Eurostat: GDP Growing by 2.2% in Euro Zone
Europe

Eurostat: GDP Growing by 2.2% in Euro Zone

A turnaround that allows Europe to look to the future with some more hope. According to the Eurostat report, the statistical office of the European Union, the Gross Domestic Product of the second quarter recorded growth of + 2.2% in the Euro area and + 2.1%in the EU-27. That is a course change given that the data for the 2021 initial months show a decrease of 0.3% for the Eurozone and 0.1% for the EU Member States.

Ireland pulls the group, where the Gross Domestic Product recorded + 6.3%, followed by + 4.9% in Portugal and the two Baltic republics, Latvia and Estonia. GDP growth in Italy is + 2.7%, at a slightly higher rate than the European average. Similar results for Spain (+ 2.8%), and better than France (+ 1.1%) and Germany (+ 1.6%).
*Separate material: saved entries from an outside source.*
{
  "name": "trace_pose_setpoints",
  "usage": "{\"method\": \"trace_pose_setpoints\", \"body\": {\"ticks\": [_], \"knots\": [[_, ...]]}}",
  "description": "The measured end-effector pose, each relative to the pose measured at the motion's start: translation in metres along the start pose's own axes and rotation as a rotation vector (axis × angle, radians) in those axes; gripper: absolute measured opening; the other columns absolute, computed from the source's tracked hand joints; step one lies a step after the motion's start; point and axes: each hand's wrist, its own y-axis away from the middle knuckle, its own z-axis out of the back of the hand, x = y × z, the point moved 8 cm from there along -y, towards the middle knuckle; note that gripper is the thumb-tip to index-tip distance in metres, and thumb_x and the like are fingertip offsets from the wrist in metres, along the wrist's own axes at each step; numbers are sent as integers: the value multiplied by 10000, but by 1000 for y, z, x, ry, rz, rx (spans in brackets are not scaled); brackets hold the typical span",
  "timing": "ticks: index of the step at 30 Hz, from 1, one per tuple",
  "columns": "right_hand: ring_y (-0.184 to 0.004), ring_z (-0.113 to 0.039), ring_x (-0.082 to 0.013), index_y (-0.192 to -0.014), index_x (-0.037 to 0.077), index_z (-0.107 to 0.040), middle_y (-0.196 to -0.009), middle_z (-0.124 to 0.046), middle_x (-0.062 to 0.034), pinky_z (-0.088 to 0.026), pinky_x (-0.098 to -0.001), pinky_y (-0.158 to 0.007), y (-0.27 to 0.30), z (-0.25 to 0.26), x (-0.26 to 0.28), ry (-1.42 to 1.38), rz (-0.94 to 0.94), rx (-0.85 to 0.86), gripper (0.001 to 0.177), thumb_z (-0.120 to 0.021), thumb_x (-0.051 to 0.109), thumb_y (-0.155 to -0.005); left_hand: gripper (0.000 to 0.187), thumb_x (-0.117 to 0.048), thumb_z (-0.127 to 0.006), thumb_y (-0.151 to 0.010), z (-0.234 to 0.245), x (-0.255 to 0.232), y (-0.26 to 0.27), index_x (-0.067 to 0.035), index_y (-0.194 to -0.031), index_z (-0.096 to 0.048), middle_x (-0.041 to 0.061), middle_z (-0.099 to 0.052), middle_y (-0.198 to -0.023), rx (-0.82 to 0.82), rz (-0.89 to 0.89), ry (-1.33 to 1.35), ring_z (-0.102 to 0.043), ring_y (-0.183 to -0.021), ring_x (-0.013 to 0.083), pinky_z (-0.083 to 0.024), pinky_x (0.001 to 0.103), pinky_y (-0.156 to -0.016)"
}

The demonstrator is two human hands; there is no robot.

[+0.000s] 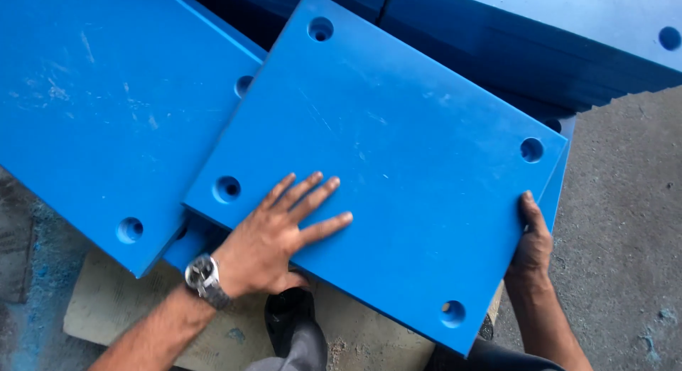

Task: Organizes and deburrs blue plastic industrial blocks using a manual hand tool on a workshop floor.

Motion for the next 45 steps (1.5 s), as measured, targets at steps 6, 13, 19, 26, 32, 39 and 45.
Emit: {"method": "trace_pose_setpoints", "body": {"ticks": [6, 13, 19, 26, 32, 39, 45], "knots": [[-1191, -606, -352, -1514, -43, -413, -1361, -565, -275, -512, -512, -993, -36, 94, 11, 33, 28, -54, 816, -655, 468, -925, 535, -261, -574, -1038, -88, -60, -4, -208, -1555, -444, 161, -367, -1629, -100, -194, -11, -365, -1483, 452, -276, 749, -1150], [-1139, -608, -391, -1487, -136, -418, -1319, -551, -333, -518, -487, -953, -98, 169, 9, 150, 21, -96, 860, -703, 438, -913, 527, -228, -585, -1031, -152, -84, -35, -244, -1545, -469, 132, -413, -1628, -105, -191, 48, -412, -1472, 442, -338, 745, -1132], [-944, -655, -458, -1375, -106, -647, -1257, -647, -407, -487, -670, -868, -95, 158, 61, 738, 45, -203, 685, -673, 486, -1031, 576, -204, -664, -993, -169, -84, -68, -312, -1529, -486, 72, -413, -1640, -136, -128, 16, -416, -1491, 365, -336, 698, -1170], [-1251, -587, -387, -1512, 56, -383, -1417, -533, -271, -535, -526, -956, -48, 157, 52, 1373, 237, 155, 959, -803, 465, -754, 988, -439, -903, -703, -137, -21, -70, -209, -1526, -409, 165, -326, -1619, -150, 283, 142, -308, -1497, 395, -242, 629, -1228], [-1263, -531, -458, -1658, 228, 60, -1529, -291, -280, -556, -561, -957, -5, 152, -28, 1581, 20, 185, 1611, -1024, 425, -483, 1327, -405, -994, -472, -141, 27, -26, -200, -1553, -251, 307, -183, -1624, -137, 698, 315, -317, -1417, 529, -389, 595, -1071], [-1265, -565, -450, -1623, 255, -97, -1488, -381, -255, -573, -544, -940, -23, 141, -3, 1569, 248, 119, 1494, -1029, 350, -458, 1236, -305, -982, -542, -156, 27, -16, -245, -1572, -301, 262, -314, -1597, -203, 692, 244, -461, -1379, 494, -514, 541, -1021], [-1247, -583, -438, -1623, 277, -106, -1499, -383, -240, -585, -528, -921, -25, 146, -9, 1652, 236, 122, 1485, -1036, 358, -467, 1247, -302, -984, -511, -164, 41, -11, -213, -1558, -312, 313, -332, -1575, -176, 687, 259, -556, -1257, 495, -573, 515, -896]]}}
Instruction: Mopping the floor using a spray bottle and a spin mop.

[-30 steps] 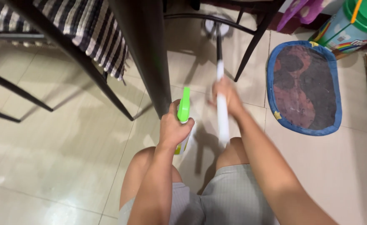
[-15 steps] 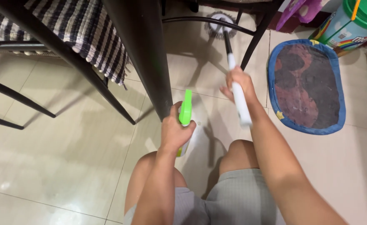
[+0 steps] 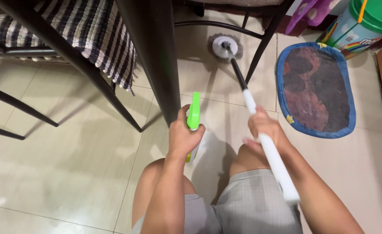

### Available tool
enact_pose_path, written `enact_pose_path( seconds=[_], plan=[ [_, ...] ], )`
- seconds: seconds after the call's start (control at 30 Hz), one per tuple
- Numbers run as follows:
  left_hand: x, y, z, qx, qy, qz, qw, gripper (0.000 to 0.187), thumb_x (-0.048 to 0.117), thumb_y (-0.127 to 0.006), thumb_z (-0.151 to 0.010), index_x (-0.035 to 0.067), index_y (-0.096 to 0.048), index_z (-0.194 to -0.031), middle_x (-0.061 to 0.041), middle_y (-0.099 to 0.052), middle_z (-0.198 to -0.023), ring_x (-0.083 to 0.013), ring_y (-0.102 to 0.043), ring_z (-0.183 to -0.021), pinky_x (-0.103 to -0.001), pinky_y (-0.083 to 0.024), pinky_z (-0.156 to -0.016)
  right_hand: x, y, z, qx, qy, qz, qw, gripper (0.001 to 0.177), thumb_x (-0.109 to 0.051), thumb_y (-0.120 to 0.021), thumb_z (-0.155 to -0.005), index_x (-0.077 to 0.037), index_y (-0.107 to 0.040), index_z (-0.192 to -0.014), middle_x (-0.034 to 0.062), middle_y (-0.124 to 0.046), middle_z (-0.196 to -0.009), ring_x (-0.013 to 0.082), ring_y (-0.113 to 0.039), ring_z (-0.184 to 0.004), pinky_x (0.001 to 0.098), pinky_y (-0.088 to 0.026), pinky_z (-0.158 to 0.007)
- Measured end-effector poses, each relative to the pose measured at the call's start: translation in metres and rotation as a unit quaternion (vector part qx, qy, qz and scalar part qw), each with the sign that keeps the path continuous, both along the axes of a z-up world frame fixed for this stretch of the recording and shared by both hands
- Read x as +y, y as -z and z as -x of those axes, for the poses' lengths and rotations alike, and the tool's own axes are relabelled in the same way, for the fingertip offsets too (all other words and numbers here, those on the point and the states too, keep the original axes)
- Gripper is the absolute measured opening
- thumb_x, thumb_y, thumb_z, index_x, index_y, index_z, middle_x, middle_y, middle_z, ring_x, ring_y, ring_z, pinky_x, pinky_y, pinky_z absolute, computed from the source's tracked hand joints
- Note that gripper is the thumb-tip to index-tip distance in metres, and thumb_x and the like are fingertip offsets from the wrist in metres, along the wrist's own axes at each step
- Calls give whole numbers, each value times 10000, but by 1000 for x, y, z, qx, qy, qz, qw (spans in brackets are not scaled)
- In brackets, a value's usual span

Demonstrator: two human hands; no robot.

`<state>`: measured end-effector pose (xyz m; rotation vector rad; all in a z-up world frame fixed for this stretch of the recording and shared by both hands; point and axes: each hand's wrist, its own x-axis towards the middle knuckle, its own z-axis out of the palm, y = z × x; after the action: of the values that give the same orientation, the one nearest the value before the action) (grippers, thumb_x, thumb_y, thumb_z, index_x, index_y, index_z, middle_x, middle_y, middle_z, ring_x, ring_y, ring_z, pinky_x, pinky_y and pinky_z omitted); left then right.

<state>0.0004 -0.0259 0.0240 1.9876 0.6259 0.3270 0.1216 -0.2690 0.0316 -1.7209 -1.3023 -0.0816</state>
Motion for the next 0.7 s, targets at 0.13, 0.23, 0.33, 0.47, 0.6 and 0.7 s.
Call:
enact_pose_path(
  seconds=[0.13,0.23,0.33,0.47,0.6,0.7],
  plan=[
    [3,-1,-1,7,10,6,1000,711,205,-684,-708,115,-527,-1395,-189,-758,-822,-376,-742,-843,-442,-568,-814,-4,15,-13,-18,-23,55,998,373,-117,-828,-754,-148,-461,-699,5,-511,-696,221,-591,-759,458,-334,-1184],
    [1,9,4,-18,-2,-23,1000,695,210,-709,-714,103,-547,-1382,-191,-748,-850,-384,-733,-856,-447,-567,-814,15,58,-79,13,-19,13,1000,326,-32,-795,-745,-131,-493,-676,23,-522,-689,209,-559,-699,410,-426,-946],
    [-6,9,4,-42,8,-43,998,703,218,-723,-708,98,-549,-1378,-176,-744,-856,-389,-724,-831,-457,-561,-779,49,57,-139,-91,-15,-45,995,346,24,-790,-839,-106,-480,-757,24,-555,-764,187,-574,-756,368,-512,-814],
    [-17,4,5,-32,15,-22,999,702,215,-702,-709,101,-540,-1382,-158,-742,-841,-378,-731,-814,-450,-566,-764,81,36,-158,-37,11,-62,997,316,30,-798,-862,-83,-505,-825,57,-597,-874,199,-566,-832,328,-482,-803],
    [-21,10,4,-36,25,-21,999,703,218,-711,-711,104,-537,-1383,-167,-741,-860,-386,-725,-842,-460,-563,-784,69,35,-142,27,1,-40,999,362,9,-833,-870,-96,-498,-782,33,-564,-780,136,-519,-688,293,-442,-673],
    [-17,14,-1,-24,27,-37,999,707,226,-720,-716,121,-537,-1390,-181,-752,-894,-398,-723,-875,-470,-563,-813,47,-26,-40,615,184,-41,766,162,-237,-721,-792,-143,-596,-750,5,-497,-637,134,-480,-566,358,-561,-562]
  ],
)
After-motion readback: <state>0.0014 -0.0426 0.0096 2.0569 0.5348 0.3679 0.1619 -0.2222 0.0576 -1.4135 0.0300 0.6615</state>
These numbers are also reassuring for the Eurozone employment rate, which returns positive after the -0.2% with which 2021 began. Eurostat reports an increase of 0.7% in the second half of the year.

Inflation continues to rise in the euro area. The post-Covid economic recovery is confirmed to be solid, structural. Still, calls for austerity to curb inflation are making a comeback from Germany and other frugal European countries. Still, they are destined to crush the recovery if heeded.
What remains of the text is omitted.